Depois o processo de dramatização que o governo tem vindo a conduzir incluiu o anúncio em cima da hora de uma deslocação do primeiro-ministro à Presidência da República, ao princípio da tarde.
Depois da audiência, António Costa disse que durante a manhã tudo tinha corrido bem, no cumprimento dos serviços mínimos, mas na parte da tarde já não. Estavam a registar-se problemas na refinaria de Sines, nos fornecimentos ao aeroporto de Lisboa e no Algarve. E foi anunciado o passo seguinte: a convocação do tal Conselho de Ministros tendo em vista decretar a requisição civil.
O Presidente da República, a seguir, deu cobertura à requisição civil, com um comunicado colocado no site da Presidência.
"O Presidente da República recorda a importância de, em todas as circunstâncias, serem salvaguardados os valores e princípios do Estado de direito democrático e, neles, os direitos fundamentais, a segurança e a normalidade constitucional", lia-se.
Marcelo entendeu ainda sublinhar "a responsabilidade de todos os envolvidos neste conflito entre entidades privadas, na procura de soluções justas, sem sacrificar, de modo desproporcionado, os portugueses".
Antes já a Antram (a associação representativa do patronato) dizia que era "urgente" que o governo decretasse a requisição civil. "Em Sines, os serviços mínimos estão a ser incumpridos a 100%, no aeroporto de Lisboa deveriam estar a 100% e estão a 25%, na Petrogal, por exemplo, deveriam ter sido feitas 225 cargas e foram 48", dizia um comunicado da associação.
Segundo o representante legal da Antram, "tudo corria normalmente até às declarações públicas" de Pardal Henriques. "Há motoristas que abandonaram as empresas para se juntarem a Pedro Pardal Henriques e há empresas que não têm ninguém para fazer os serviços mínimos hoje à tarde".
Pelas 20.00 de ontem, saía de Sines o primeiro camião conduzido por um militar e escoltado por uma viatura da GNR, pouco tempo após ter sido decretada a requisição civil.
A viatura saiu sob forte protesto do piquete de greve, composto por cerca de 30 trabalhadores de matérias perigosas e carga geral, que desde as cinco da manhã se mantinham na ponte que dá acesso à refinaria de Sines da Petrogal, de onde não saíram camiões durante a tarde.
"Foram cumpridos alguns serviços mas não na totalidade. De manhã saíram uns cinco ou seis camiões de gasolina e gasóleo e outros tantos de gás natural. À tarde não saíram camiões", reconhecia à agência Lusa Carlos Bonito, coordenador do sul do SNMMP.
À hora do fecho desta edição, nem o Bloco de Esquerda nem o PCP tinham reagido à decisão governamental.

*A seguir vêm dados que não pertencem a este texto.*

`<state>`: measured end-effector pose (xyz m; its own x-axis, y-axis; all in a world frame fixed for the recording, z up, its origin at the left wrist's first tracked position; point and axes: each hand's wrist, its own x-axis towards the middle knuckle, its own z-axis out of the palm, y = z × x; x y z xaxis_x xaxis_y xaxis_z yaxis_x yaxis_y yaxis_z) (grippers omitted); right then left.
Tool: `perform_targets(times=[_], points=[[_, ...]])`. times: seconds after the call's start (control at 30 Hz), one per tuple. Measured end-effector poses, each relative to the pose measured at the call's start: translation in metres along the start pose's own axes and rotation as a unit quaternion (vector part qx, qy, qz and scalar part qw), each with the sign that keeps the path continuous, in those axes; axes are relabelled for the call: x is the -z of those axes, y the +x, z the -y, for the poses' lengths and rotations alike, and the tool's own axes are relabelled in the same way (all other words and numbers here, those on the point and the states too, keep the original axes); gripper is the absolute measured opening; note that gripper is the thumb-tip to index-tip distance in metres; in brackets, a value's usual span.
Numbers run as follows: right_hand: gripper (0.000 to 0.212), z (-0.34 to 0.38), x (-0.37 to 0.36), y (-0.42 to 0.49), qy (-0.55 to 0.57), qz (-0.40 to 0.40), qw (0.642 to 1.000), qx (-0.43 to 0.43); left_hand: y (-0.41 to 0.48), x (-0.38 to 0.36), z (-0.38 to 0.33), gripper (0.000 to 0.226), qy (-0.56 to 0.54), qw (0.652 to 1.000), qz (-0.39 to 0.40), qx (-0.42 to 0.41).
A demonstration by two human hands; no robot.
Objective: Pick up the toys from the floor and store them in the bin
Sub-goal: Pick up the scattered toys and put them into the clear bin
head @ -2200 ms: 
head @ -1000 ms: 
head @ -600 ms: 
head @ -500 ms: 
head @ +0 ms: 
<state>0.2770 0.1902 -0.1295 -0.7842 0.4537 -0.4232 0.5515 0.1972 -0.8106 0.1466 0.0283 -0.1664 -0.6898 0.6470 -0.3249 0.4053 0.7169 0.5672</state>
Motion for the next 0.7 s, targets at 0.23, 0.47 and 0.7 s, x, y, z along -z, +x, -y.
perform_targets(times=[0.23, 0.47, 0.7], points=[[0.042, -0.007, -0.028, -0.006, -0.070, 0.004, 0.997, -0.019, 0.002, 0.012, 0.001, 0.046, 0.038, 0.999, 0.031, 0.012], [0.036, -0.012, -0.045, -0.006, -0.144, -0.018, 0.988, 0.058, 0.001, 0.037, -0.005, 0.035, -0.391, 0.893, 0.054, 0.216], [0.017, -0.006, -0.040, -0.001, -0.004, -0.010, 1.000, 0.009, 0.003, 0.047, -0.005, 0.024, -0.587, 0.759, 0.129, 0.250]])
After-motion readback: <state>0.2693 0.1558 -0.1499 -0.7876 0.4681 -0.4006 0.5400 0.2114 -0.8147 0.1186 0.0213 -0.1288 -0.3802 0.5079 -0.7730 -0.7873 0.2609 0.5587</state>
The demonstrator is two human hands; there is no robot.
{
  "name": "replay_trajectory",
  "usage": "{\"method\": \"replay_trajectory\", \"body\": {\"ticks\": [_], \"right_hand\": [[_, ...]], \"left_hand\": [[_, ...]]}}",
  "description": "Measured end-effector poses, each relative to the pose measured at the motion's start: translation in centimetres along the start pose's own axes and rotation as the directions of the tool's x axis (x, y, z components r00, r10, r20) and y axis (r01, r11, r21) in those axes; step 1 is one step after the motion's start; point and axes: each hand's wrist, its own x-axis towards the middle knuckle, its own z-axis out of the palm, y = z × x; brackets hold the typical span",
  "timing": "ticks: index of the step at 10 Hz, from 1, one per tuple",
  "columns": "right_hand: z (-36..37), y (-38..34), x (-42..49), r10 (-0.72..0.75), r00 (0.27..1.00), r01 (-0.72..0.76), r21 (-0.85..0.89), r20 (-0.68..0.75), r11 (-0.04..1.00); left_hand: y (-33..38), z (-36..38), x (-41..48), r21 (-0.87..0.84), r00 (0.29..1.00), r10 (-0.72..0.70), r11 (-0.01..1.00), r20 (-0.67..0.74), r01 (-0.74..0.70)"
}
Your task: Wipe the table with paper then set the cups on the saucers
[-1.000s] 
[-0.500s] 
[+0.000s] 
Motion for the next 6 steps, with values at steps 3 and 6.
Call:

A CGTP, porém, fê-lo dizendo que o governo "deu um novo passo na escalada contra o direito à greve" ao decretar a requisição civil.
"A pretexto das características da greve em curso no setor de mercadorias perigosas, o governo deu um novo passo na escalada contra o direito à greve, com o anúncio da requisição civil", avançou a central, em comunicado. A requisição civil "não contribui para resolver o problema existente" e "estimula os partidos da direita e o grande patronato a reclamar a alteração da lei da greve para acentuar a exploração e as desigualdades e condicionar a luta dos trabalhadores".
"O momento que vivemos exige menos exposição mediática e mais responsabilidade social das partes envolvidas, para encontrar uma solução negociada, que respeite e valorize os direitos dos trabalhadores do setor e responda às necessidades das populações."